Fragment Layouts¶

Every WGMMA and tcgen05 kernel epilogue starts with bitmath:

wid = tid >> 5
lane = tid & 31
frag_row = (wid << 4) + (lane >> 2)
frag_col = (lane & 3) << 1

This guide explains where those shifts and masks come from. Once you see the pattern, you can write an epilogue for any WGMMA shape, read tcgen05 output via tcgen05.ld, and understand why SMEM swizzle matters.

The Core Problem¶

Tensor-core instructions (WGMMA, tcgen05) don't hand each thread a contiguous slice of the result. They distribute fragments of the output tile across lanes in registers in a specific pattern that matches how the hardware computed each element. The epilogue's job is to decode that pattern — figure out which output rows and columns this particular lane owns — and scatter those registers to their global memory destinations.

WGMMA m64nN k16: The Canonical Layout¶

Hopper's WGMMA issues produce an m64 x N output tile per warpgroup (128 threads). For m64n64k16, the 64 x 64 result is distributed so that:

The warpgroup has 4 warps, each owning 16 logical rows.
Each warp has 32 lanes, distributed across 8 rows × 4 column groups.
Each lane owns two adjacent columns in each 8-wide column group.
Each lane's registers are laid out as [col0_row0, col1_row0, col0_row8, col1_row8] per column group — pairs of rows offset by 8.

That last point is the non-obvious one. Let me draw it out.

The WGMMA Fragment Picture¶

For m64n64k16, each of the 128 threads gets 32 f32 accumulator values. Here's where they sit in the output tile:

Warp 0 (lanes 0-31):   output rows  0-15
Warp 1 (lanes 0-31):   output rows 16-31
Warp 2 (lanes 0-31):   output rows 32-47
Warp 3 (lanes 0-31):   output rows 48-63

Within a warp, lanes are arranged in an 8×4 grid:

                col_group_0  col_group_1  ...  col_group_7
                (cols 0-7)   (cols 8-15)       (cols 56-63)
row_offset 0:   lane 0 (c0,c1)  lane 0 (c8,c9)  ...  lane 0 (c56,c57)
row_offset 0:   lane 1 (c2,c3)  lane 1 (c10,c11) ...
row_offset 0:   lane 2 (c4,c5)  ...
row_offset 0:   lane 3 (c6,c7)  ...
row_offset 1:   lane 4 (c0,c1)  ...
row_offset 1:   lane 5 (c2,c3)  ...
...
row_offset 7:   lane 31 (c6,c7) ...

And each lane's 32 registers pack two values per column group:

acc[0]  acc[1]  = row+0 col+0, row+0 col+1    (col_group_0)
acc[2]  acc[3]  = row+8 col+0, row+8 col+1    (col_group_0, row offset by 8!)
acc[4]  acc[5]  = row+0 col+8, row+0 col+9    (col_group_1)
acc[6]  acc[7]  = row+8 col+8, row+8 col+9    (col_group_1)
...
acc[30] acc[31] = row+8 col+56, row+8 col+57  (col_group_7)
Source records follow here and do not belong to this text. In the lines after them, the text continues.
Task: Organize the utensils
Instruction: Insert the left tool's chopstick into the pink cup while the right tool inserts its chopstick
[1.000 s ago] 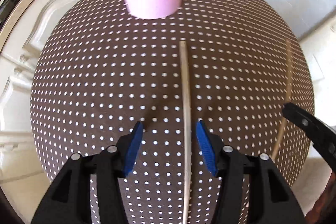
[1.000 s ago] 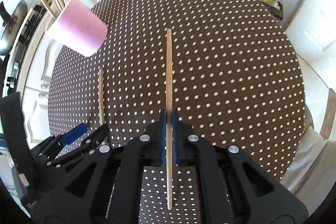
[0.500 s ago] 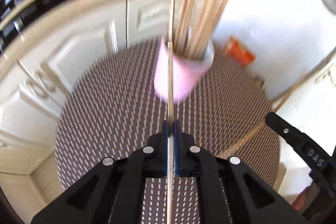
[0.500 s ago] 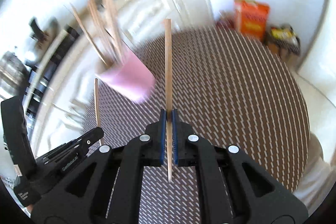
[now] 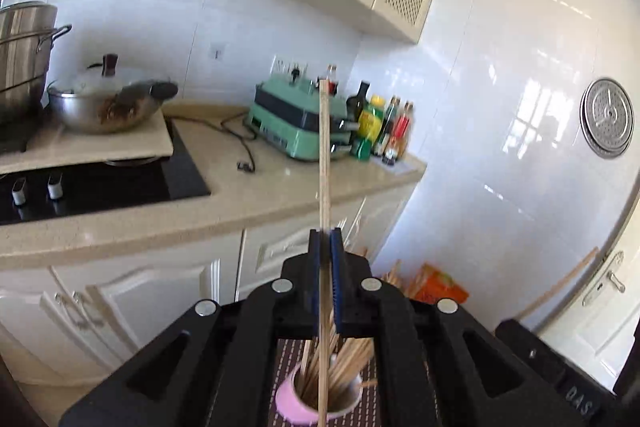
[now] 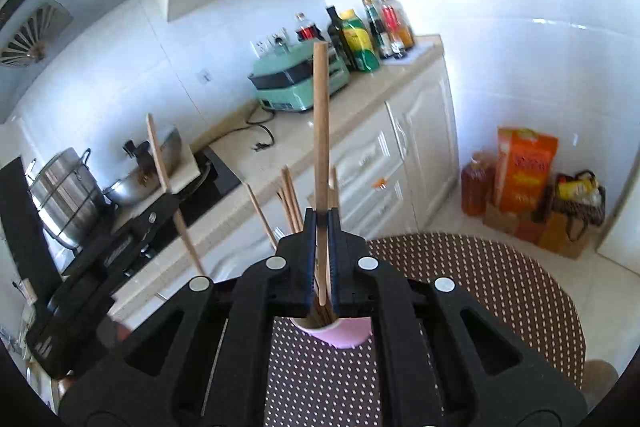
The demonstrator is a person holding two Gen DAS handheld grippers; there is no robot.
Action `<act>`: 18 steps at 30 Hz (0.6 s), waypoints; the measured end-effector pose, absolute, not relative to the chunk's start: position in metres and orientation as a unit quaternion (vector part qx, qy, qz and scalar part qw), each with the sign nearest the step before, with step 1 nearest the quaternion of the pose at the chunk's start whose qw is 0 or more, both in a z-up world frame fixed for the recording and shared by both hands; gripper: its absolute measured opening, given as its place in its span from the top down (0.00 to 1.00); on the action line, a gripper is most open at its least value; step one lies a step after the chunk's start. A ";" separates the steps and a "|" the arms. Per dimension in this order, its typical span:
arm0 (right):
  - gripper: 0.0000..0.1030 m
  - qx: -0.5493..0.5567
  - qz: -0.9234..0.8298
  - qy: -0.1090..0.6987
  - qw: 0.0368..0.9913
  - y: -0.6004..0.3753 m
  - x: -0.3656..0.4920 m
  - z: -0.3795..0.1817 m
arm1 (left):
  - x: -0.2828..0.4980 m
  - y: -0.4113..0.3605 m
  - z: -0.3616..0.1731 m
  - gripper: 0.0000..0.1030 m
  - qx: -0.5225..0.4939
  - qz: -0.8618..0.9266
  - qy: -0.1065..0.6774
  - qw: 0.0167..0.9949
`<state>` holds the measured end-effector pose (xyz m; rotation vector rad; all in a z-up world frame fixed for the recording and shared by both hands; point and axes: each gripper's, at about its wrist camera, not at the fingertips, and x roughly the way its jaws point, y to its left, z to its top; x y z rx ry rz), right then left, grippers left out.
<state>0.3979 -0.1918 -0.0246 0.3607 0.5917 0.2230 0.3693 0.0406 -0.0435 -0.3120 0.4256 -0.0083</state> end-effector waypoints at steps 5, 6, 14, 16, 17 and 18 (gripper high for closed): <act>0.94 0.166 0.110 0.317 0.927 -0.188 0.417 -0.042 | 0.389 0.034 -0.051 0.95 -0.173 -0.016 0.189 0.967; 0.94 0.164 0.108 0.324 0.925 -0.185 0.418 -0.046 | 0.393 0.033 -0.056 0.95 -0.171 -0.020 0.189 0.967; 0.94 0.139 0.119 0.378 0.908 -0.167 0.432 -0.107 | 0.398 0.024 -0.128 0.95 -0.150 -0.037 0.165 0.974; 0.94 0.131 0.123 0.385 0.905 -0.160 0.435 -0.120 | 0.397 0.020 -0.142 0.95 -0.127 -0.041 0.157 0.979; 0.94 0.126 0.124 0.390 0.904 -0.157 0.436 -0.125 | 0.397 0.017 -0.150 0.94 -0.110 -0.042 0.157 0.980; 0.94 0.122 0.123 0.395 0.902 -0.154 0.437 -0.130 | 0.396 0.016 -0.155 0.94 -0.099 -0.042 0.161 0.981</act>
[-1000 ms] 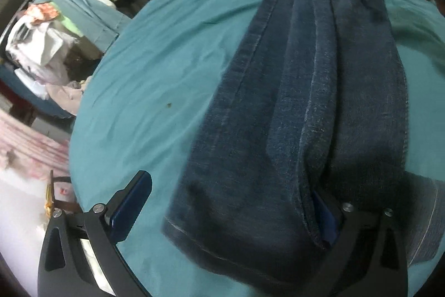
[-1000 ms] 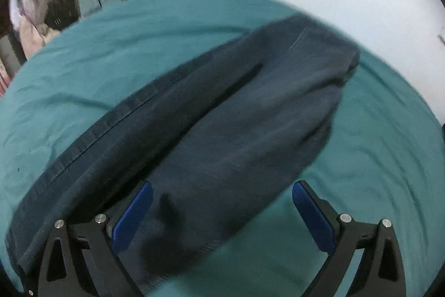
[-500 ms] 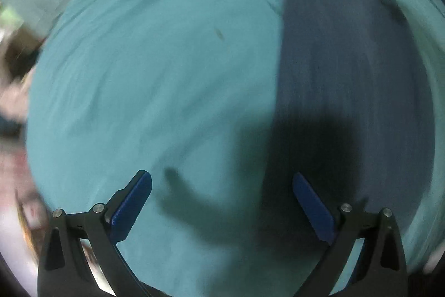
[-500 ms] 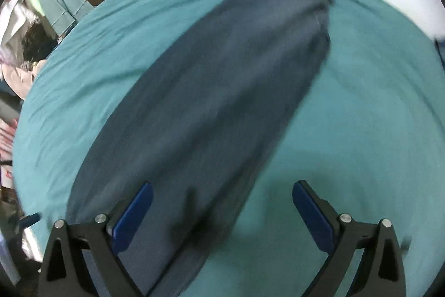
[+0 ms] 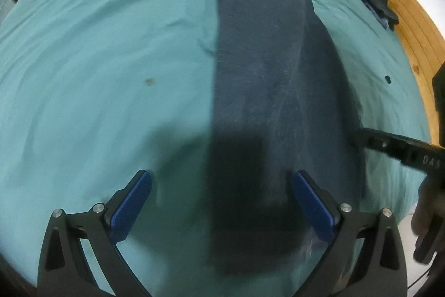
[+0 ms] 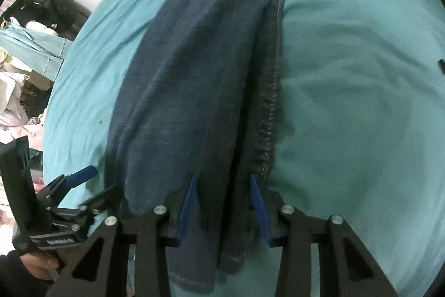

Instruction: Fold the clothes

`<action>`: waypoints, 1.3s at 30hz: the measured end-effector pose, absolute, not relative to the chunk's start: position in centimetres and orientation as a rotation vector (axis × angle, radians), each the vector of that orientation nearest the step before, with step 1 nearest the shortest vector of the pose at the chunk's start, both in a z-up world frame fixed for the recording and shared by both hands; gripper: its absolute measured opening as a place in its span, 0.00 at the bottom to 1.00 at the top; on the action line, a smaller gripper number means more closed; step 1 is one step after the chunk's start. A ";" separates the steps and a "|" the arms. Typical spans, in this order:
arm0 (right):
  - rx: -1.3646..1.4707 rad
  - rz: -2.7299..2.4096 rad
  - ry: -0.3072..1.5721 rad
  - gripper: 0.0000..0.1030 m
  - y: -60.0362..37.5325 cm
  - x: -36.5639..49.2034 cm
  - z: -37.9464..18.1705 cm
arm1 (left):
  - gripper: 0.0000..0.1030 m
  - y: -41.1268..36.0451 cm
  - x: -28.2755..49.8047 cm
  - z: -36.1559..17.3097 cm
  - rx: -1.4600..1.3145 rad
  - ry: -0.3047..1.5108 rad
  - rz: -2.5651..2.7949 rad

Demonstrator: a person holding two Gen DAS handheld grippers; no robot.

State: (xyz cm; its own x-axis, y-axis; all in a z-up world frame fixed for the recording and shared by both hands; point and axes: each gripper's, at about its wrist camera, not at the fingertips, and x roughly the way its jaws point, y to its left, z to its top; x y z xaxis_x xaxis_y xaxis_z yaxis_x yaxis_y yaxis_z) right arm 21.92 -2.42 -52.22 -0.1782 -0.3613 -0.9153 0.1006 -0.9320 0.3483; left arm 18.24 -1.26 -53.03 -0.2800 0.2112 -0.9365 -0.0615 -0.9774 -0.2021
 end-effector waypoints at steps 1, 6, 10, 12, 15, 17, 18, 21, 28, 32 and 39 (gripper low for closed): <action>1.786 -2.179 -0.293 0.36 -2.6 21.7 -52.8 | 0.98 -0.7 18.1 -53.6 -1.779 -0.170 2.379; 1.660 -2.255 -0.256 0.18 -2.9 22.1 -51.5 | 0.50 0.6 18.8 -53.6 -1.750 -0.167 2.398; 1.719 -2.162 -0.271 0.40 -3.6 21.8 -52.3 | 0.29 0.2 20.1 -52.9 -1.770 -0.264 2.386; 1.685 -2.215 -0.267 0.03 -3.6 22.0 -52.1 | 0.27 0.1 20.4 -53.0 -1.783 -0.304 2.374; 1.575 -2.316 -0.370 0.02 -2.6 22.6 -49.0 | 0.10 0.1 21.4 -52.3 -1.768 -0.354 2.352; 1.454 -2.420 -0.318 0.02 -2.4 23.7 -45.4 | 0.10 0.4 22.7 -50.4 -1.695 -0.350 2.368; 1.417 -2.454 -0.304 0.02 -2.2 24.2 -44.1 | 0.10 0.6 23.4 -49.2 -1.650 -0.341 2.382; 1.557 -2.399 -0.296 0.02 -1.4 24.5 -45.9 | 0.10 0.9 25.2 -49.2 -1.657 -0.294 2.363; 1.817 -2.233 -0.630 0.75 2.8 25.0 -50.8 | 0.51 -3.1 27.4 -50.2 -1.708 -0.265 2.395; 1.749 -2.083 -0.869 0.90 4.4 25.4 -53.3 | 0.77 -6.1 26.3 -51.1 -1.687 -0.578 2.351; 1.657 -1.896 -1.094 0.92 3.6 23.7 -56.6 | 0.78 -2.4 19.8 -55.5 -1.702 -0.839 2.138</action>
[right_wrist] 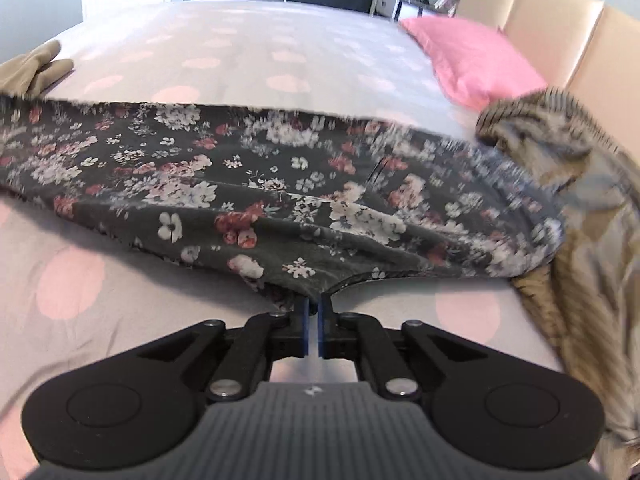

That's 32 = 8 column groups × 2 rows × 2 columns per lane. Eight of them are at frag_row, eight at frag_row + 8.

Decoding The Bitmath¶

Given the picture, the formulas are:

wid = tid >> 5                        # which warp (0-3)
lane = tid & 31                       # lane within warp (0-31)
frag_row = (wid << 4) + (lane >> 2)   # wid * 16 + lane / 4
frag_col = (lane & 3) << 1            # (lane % 4) * 2

Reading line by line:

wid = tid >> 5: tid / 32, which warp this thread is in.
lane = tid & 31: tid % 32, which lane within the warp.
frag_row = (wid << 4) + (lane >> 2):
wid << 4 = wid * 16 = starting row for this warp.
lane >> 2 = lane / 4 = row offset within the warp (0-7).
Sum = this lane's "top" row. The "bottom" row is frag_row + 8.
frag_col = (lane & 3) << 1:
lane & 3 = lane % 4 = column group index within the 4-lane cluster.
<< 1 = multiply by 2 = pair of columns this lane owns within an 8-wide group.

Once frag_row and frag_col are known, the epilogue writes all 32 registers with a double loop:

for g in range(8):              # 8 column groups (each 8 cols wide)
    for li, (is_b, c_off) in enumerate([(0, 0), (0, 1), (1, 0), (1, 1)]):
        row = frag_row + 8 if is_b else frag_row
        col = frag_col + g * 8 + c_off
        off = (row * N + col) * 4
        ptx.inst.st.global_.f32(ptx.addr(pc + off), acc[g * 4 + li])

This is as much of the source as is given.